Aluno da UFSC com doença degenerativa defende tese sobre uso de física nuclear para descrição de estrelas

23/08/2022 10:08

A tarde do último dia 17 de julho foi especial para Kauan Dalfovo Marquez, estudante do Programa de Pós-Graduação em Física (PPGFSC) na Universidade Federal de Santa Catarina (UFSC). A data marcou o dia da defesa de sua tese de doutorado, com um trabalho que investigou o uso da física nuclear para descrição de estrelas de nêutrons – objetos astronômicos super densos que surgem com a “morte” de algumas estrelas.

Atualmente com 27 anos, Kauan recorda do interesse desde a infância pelas disciplinas de ciência, em especial pela Física. O recém-doutor tem uma doença neurodegenerativa chamada atrofia muscular espinhal (AME tipo 2) e, devido à condição, precisava passar longos períodos afastado da sala de aula e estudar em casa por meio dos materiais e atividades enviados pelos professores. “Nesse período, passei a me interessar muito por Matemática. Então, quando houve a possibilidade de cursar Física na cidade em que eu morava, decidi que assim seria”, afirma.

Natural de Rio de Sul, no Alto Vale do Itajaí, o estudante cursou licenciatura em Física pelo Instituto Federal Catarinense (IFC) em um campus no município. A trajetória na UFSC começou em 2016, quando ingressou no mestrado. Somando o tempo de doutorado, foram seis anos na instituição onde hoje é bolsista de pós-doc e membro do grupo de pesquisa em Física Hadrônica nas Matérias Nuclear e Estelar, que desenvolve pesquisas com aplicações na descrição de remanescentes estelares.

A vida acadêmica

A AME tipo 2 é uma condição bastante severa, que causa a morte gradual dos neurônios motores, responsáveis por levar os comandos de movimentos do cérebro para os músculos. “Me faz ser praticamente tetraplégico hoje”, explica Kauan. Ainda assim, o estudante afirma que a deficiência não afetou diretamente a vida acadêmica. “Claro que eu preciso de adaptações para que eu possa acompanhar as atividades, mas são só maneiras diferentes de fazer as mesmas coisas (por exemplo, poder realizar as provas no computador). Para isso, eu sempre tive bastante apoio dos professores que encontrei, bastava uma conversa”, recorda.

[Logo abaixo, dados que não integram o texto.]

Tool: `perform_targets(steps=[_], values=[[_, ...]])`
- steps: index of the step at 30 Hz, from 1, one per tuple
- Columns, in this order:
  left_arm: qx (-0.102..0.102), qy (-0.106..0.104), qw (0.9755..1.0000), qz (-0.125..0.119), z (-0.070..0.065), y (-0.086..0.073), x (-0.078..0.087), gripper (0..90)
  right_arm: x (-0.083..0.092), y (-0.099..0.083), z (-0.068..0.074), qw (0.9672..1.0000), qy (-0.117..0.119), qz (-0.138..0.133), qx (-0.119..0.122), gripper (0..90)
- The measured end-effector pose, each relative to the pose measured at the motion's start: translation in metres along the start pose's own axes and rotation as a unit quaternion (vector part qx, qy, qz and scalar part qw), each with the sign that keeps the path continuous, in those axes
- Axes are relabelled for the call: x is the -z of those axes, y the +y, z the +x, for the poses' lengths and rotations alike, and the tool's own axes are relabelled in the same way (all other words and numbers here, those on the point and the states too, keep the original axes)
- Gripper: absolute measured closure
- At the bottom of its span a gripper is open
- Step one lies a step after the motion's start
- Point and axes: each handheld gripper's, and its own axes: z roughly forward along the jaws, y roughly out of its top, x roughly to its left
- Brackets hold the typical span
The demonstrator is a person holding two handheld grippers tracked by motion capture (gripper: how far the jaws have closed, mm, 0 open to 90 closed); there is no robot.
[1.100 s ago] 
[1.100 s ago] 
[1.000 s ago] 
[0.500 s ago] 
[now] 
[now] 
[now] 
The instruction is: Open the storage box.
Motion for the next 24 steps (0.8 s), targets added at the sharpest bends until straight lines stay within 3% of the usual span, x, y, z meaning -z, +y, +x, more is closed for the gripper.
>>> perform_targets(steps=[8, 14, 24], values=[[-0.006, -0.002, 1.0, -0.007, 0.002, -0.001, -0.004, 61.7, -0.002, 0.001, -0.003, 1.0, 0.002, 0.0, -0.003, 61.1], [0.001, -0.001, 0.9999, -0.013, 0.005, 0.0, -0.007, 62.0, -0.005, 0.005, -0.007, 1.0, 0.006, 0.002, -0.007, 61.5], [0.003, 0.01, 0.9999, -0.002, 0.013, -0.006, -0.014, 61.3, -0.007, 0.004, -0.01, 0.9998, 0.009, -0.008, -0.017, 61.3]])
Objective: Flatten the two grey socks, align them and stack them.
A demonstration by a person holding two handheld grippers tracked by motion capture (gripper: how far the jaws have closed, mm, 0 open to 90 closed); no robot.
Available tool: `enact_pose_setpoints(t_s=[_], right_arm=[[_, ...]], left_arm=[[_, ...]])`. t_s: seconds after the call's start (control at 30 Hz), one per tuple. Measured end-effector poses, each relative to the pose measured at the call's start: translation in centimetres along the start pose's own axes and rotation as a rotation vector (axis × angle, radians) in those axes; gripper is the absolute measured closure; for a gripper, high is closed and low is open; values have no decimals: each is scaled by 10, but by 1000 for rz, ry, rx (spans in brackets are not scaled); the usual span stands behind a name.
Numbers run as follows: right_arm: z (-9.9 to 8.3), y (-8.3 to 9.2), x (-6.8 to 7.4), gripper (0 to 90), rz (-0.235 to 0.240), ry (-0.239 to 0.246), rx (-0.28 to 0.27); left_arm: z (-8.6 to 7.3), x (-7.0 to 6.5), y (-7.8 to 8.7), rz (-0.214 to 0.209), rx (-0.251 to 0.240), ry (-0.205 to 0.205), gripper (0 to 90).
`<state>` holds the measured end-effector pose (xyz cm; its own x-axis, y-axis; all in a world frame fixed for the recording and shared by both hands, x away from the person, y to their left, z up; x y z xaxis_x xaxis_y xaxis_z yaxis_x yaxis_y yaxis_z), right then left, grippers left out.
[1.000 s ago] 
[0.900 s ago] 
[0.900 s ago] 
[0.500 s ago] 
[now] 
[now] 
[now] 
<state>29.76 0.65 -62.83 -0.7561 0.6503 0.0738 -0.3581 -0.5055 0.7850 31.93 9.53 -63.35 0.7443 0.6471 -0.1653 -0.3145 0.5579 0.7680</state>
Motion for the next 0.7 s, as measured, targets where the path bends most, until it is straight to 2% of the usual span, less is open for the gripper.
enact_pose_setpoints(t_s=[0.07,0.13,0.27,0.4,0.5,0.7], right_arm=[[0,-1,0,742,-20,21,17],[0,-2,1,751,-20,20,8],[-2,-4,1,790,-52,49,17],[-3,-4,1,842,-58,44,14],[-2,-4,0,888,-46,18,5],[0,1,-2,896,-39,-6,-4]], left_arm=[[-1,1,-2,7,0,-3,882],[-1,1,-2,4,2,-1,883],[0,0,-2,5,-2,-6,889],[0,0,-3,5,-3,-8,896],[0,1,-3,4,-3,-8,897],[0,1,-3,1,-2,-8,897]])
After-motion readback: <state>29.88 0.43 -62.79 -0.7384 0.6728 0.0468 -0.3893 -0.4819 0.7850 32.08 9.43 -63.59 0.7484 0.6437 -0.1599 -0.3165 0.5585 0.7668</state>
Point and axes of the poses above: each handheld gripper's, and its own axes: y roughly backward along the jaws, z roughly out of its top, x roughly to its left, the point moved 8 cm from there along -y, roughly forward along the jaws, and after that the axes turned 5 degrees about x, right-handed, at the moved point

O pesquisador reconhece, no entanto, que existem outros desafios. Por conta das limitações físicas, ele explica que tem menos horas úteis num dia e seu organismo é mais vulnerável a doenças pulmonares, algo que ocasionalmente o fazia perder uma aula. Ressalta ainda que a falta de transporte e de acessibilidade adequada também se mantém como um grande obstáculo. Para enfrentá-los, Kauan destaca o apoio da família: “Embora eu sempre tenha sido tratado com boa vontade por todos na Universidade, que sempre prestaram todo apoio possível, tenho consciência de que não seria possível desenvolver minhas atividades se não fosse o envolvimento direito da minha família, principalmente minha mãe. Isso é um privilégio, eu sei”, avalia.

“Viver como alguém que tem necessidades especiais ‘treina’ a pessoa a fazer as adaptações necessárias para a própria vida, e grande parte das dificuldades pode ser resolvida tendo abertura para o diálogo com a universidade. Eu sou otimista, sei que não é fácil (e que não precisava ser tão difícil), mas percebo que ao menos esses assuntos são cada vez mais discutidos e isso é bom”, pondera.

Em seu período na UFSC, o pesquisador publicou sete artigos e já possui mais um em fase de revisão. Fez estágio na Universidade de Coimbra, em Portugal, e ajudou na revisão do livro de Física Nuclear e de Partículas da sua orientadora, a professora Débora Peres Menezes, presidente da Sociedade Brasileira de Física (SBF).